— Data extracted from a collection —

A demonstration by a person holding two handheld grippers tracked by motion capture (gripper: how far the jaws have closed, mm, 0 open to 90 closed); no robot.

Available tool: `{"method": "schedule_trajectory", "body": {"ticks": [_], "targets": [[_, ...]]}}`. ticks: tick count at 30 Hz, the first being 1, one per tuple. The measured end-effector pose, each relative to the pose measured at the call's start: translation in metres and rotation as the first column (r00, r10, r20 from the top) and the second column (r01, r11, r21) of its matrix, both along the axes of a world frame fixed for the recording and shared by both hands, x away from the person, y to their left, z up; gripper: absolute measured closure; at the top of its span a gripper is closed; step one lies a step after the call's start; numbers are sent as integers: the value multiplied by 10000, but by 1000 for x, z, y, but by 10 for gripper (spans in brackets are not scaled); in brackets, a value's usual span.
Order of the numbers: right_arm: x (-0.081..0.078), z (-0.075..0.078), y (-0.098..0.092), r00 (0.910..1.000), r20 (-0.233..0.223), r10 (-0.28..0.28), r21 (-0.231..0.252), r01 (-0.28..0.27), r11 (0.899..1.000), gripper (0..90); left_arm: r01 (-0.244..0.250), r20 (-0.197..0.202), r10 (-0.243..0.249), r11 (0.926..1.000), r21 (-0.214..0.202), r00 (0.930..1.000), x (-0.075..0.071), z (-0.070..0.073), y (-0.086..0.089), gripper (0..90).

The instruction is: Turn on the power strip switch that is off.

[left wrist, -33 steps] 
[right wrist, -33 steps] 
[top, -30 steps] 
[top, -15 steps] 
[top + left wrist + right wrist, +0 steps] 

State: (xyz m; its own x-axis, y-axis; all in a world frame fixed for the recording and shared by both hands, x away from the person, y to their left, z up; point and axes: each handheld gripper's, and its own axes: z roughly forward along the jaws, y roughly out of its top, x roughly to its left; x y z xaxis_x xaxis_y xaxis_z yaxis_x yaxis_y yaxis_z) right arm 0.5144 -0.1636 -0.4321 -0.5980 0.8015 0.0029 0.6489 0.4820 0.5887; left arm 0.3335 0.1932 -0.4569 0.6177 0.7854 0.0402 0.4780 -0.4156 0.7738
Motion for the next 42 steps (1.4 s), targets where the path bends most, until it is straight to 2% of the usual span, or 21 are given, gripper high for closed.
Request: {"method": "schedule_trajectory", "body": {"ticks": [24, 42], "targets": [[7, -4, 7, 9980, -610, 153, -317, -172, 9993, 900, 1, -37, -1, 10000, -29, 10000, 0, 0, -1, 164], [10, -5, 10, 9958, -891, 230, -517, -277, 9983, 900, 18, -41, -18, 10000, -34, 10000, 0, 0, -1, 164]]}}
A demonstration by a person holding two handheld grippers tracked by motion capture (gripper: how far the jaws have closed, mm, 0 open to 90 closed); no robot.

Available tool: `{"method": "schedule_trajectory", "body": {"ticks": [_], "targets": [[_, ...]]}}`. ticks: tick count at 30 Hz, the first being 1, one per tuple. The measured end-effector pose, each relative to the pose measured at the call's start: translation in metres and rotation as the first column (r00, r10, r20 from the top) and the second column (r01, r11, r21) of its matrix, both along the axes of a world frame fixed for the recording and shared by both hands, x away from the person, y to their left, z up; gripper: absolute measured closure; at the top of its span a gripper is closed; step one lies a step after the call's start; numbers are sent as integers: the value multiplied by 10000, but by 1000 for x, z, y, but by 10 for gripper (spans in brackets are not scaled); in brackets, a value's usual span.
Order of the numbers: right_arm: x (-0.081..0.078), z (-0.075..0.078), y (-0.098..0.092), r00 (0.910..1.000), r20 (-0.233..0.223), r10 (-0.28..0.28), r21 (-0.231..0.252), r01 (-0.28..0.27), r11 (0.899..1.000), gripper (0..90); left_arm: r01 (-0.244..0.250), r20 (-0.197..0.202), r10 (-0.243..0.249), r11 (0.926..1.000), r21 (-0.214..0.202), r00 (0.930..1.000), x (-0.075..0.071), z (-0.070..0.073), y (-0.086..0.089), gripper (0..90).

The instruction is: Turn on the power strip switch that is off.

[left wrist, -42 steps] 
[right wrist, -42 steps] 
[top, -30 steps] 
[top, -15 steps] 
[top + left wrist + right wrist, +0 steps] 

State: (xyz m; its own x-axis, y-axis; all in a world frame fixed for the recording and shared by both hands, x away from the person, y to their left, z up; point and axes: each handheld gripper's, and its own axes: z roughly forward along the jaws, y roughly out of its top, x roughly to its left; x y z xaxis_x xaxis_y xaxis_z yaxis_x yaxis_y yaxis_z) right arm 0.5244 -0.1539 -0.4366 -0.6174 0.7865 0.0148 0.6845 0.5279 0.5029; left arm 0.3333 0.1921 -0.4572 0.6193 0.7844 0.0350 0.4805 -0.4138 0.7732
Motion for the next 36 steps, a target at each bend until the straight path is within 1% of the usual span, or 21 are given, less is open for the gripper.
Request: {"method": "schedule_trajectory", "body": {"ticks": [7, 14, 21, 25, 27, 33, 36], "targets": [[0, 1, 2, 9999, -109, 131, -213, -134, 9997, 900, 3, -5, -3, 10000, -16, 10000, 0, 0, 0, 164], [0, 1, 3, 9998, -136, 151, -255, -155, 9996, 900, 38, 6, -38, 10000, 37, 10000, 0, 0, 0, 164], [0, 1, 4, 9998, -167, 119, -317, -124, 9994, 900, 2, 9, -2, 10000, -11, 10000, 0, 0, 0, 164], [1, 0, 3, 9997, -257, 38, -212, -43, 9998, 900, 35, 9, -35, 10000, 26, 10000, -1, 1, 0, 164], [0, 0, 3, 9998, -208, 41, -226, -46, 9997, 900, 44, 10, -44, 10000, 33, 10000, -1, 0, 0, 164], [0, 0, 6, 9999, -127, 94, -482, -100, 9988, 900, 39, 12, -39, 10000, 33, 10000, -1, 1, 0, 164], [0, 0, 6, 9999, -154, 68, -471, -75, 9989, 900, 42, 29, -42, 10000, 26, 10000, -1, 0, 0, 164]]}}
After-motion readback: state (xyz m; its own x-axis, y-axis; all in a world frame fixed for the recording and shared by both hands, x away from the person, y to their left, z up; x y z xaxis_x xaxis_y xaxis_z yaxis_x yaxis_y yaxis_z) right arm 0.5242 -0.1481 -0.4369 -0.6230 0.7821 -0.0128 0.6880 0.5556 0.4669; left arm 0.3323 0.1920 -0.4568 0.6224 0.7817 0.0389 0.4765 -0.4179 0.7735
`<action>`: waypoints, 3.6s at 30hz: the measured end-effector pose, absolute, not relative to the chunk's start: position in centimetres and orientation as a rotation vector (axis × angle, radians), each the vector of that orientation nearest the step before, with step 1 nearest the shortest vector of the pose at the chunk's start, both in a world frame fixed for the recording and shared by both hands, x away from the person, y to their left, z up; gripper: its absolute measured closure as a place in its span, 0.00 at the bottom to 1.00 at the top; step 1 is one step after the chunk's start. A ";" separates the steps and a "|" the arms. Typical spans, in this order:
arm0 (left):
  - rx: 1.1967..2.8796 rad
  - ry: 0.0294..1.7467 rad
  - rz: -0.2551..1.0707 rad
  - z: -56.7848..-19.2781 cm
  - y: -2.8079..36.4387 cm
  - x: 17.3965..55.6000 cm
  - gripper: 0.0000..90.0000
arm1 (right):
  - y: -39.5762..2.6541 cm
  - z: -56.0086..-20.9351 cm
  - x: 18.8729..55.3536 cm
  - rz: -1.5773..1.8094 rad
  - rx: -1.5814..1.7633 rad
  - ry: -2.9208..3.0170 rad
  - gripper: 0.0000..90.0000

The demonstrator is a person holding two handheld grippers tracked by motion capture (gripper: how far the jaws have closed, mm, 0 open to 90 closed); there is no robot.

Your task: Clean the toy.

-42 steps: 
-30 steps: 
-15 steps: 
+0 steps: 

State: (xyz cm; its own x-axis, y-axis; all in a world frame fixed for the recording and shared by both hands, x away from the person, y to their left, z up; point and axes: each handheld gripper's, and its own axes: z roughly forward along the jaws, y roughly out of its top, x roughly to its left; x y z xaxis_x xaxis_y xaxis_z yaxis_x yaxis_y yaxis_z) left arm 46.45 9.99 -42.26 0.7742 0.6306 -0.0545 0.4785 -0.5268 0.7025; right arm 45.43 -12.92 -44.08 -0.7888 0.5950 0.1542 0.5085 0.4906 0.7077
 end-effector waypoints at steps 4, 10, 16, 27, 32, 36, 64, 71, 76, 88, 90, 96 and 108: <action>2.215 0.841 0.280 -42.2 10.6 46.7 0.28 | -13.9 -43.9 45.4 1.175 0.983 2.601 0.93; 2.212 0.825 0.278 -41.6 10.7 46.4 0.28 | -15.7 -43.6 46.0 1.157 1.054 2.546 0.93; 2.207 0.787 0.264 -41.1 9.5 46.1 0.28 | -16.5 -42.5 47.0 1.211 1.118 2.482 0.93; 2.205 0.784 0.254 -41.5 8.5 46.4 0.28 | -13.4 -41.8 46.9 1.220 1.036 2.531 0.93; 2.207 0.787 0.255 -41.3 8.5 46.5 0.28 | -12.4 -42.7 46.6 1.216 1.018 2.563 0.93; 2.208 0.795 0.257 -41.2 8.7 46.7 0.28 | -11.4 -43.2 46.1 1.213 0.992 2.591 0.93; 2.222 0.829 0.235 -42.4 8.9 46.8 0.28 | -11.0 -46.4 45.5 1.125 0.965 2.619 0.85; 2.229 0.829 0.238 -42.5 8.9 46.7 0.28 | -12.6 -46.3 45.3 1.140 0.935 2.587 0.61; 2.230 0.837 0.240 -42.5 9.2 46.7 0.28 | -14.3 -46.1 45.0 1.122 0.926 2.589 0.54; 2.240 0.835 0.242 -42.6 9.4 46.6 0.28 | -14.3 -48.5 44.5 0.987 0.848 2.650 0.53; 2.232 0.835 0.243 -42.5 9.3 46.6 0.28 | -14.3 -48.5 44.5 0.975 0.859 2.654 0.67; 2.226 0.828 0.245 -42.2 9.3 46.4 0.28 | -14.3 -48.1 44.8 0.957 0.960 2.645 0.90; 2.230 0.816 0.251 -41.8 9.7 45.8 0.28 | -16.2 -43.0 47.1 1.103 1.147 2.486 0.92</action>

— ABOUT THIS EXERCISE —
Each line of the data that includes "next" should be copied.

— OUTPUT OF THE EXERCISE —
Motion for the next 42 steps (1.4 s), targets where the path bends most, until it is straight to 2% of the usual span, or 21 are given, gripper high for closed.
Motion for the next 36 steps, a target at each bend until the straight path is within 1% of the usual span, or 21 are given, less is open for the gripper.

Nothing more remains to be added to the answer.